こんにちは。和菓子文化研究家のせせなおこです。
日が暮れるのが早くなり、1日を短く感じるようになりました。1年の終わりを感じる季節。毎年この時期は今年もよく頑張ったな〜と、自分へのご褒美や年末年始に家族と食べる縁起のいいお菓子など、ちょっと特別なお菓子を探すのが恒例行事。お菓子を食べる時間はもちろん大好きなのですが、そんな時間を想像しながらお菓子を探すのも心が癒されるとっておきの時間だなと思います。
おめでたい時に使われるモチーフには、鯛、鶴亀、松竹梅とさまざまなものがありますが、その中で今日は鶴のお話をしたいと思います。
とあるお店の商品ラインナップに出てきたのは、「鶴の子餅(つるのこもち)」という紅白のお餅。私が育った福岡では、鶴の子といえば「鶴乃子(つるのこ)」という、マシュマロの中に黄身餡が入ったお菓子のこと。同じ名前なのに違うお菓子が存在している!?ととても驚きました。

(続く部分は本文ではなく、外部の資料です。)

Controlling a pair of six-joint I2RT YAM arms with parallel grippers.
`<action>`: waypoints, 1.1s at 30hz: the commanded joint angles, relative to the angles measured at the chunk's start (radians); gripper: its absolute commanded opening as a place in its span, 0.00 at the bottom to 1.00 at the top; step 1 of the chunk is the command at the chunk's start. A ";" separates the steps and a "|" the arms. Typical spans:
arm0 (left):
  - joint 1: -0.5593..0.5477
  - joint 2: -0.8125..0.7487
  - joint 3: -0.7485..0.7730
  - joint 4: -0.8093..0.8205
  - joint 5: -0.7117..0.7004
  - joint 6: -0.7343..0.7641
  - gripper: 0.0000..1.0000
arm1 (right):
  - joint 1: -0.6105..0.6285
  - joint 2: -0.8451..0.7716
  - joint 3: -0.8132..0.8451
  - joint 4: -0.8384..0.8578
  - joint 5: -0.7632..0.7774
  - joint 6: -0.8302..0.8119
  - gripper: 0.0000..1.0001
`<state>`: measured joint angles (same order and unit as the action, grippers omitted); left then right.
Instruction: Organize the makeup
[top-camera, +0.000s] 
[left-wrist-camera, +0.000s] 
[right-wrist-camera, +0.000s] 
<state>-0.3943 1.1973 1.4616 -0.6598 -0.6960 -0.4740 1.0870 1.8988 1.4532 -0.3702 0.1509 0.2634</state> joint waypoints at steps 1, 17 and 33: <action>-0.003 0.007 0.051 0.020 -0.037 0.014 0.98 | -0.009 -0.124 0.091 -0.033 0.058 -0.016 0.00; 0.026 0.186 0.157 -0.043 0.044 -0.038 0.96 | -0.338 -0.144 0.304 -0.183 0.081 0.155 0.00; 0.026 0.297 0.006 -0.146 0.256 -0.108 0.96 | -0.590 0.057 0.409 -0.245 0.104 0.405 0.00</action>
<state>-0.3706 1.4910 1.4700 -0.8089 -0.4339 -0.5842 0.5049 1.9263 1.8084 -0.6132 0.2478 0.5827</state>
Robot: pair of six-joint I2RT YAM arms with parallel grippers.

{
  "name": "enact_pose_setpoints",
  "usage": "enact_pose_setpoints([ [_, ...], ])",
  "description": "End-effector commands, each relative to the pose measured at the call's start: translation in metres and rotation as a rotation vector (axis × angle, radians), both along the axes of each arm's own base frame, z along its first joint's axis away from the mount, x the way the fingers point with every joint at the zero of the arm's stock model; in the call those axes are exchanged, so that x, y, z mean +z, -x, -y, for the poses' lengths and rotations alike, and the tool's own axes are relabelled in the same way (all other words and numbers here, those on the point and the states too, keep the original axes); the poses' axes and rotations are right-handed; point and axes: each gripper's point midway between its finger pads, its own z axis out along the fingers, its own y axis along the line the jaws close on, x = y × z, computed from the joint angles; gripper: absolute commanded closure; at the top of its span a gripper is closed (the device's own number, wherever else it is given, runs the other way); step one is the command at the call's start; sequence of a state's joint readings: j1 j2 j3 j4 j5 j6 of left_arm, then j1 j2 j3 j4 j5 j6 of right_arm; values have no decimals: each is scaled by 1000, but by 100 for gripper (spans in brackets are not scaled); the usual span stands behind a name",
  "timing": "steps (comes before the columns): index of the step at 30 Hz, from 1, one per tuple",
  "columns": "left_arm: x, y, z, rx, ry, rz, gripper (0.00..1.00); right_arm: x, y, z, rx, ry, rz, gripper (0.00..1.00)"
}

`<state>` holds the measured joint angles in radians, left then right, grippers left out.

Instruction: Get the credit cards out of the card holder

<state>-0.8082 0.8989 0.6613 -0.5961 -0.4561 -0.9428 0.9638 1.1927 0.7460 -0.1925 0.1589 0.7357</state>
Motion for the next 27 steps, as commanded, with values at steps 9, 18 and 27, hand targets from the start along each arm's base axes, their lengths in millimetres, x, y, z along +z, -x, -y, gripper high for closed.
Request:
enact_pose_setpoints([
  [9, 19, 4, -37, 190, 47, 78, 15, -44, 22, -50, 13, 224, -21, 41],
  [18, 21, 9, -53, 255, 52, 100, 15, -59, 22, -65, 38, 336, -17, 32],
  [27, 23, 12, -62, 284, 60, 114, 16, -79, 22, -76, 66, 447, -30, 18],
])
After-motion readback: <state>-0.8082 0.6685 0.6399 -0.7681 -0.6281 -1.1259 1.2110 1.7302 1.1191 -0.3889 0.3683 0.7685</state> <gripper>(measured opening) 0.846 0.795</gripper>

「鶴の子餅」はすあま、というお菓子の別名。すあまは米粉に砂糖を加えて蒸したお餅のことで、かまぼこのような見た目をしています。あんこは入っていない本当にシンプルなお餅ですが、ほっこりと癒される素朴なお餅です。縁起物としても用いられ、寿甘とかいたり、紅白のお餅が鶴のように見えることから鶴の子餅と呼ばれたりするのだそう。七五三や成人式、入学式などのお祝い事に使われます。
ちなみに福岡の鶴乃子は福岡の地形が羽を休める鶴に見えることから、その鶴が抱える卵をイメージしてマシュマロで作られました。長崎の名物である鶏卵素麺を作る過程で、余ってしまう卵の白身をなんとか上手く使えないだろうか、という発想でマシュマロ作りが始まりました。
他にも青森には「鶴子まんじゅう(つるこまんじゅう)」という、黒糖生地であんこを包み、周りに米粉をまぶしたお饅頭もあります。こちらはこのお店の初代の方が、近くの神社に大きな鶴が舞い降りる夢を見たことをきっかけに誕生したと伝わっています。
長生きの象徴である鶴亀や松竹、めで“鯛”、だるま。“縁起物”というとなんだか身が引き締まりますが、よく考えてみるとそのほとんどは、クスッと微笑ましくなるような語呂合わせや言葉遊びから成り立っています。昔の人は日常に小さな楽しみを見出すのが本当に上手だなと感心します。現代に生きる私たちも、あまり難しく考えすぎず何気ない毎日を楽しくハッピーに過ごしていけたらいいなと思います。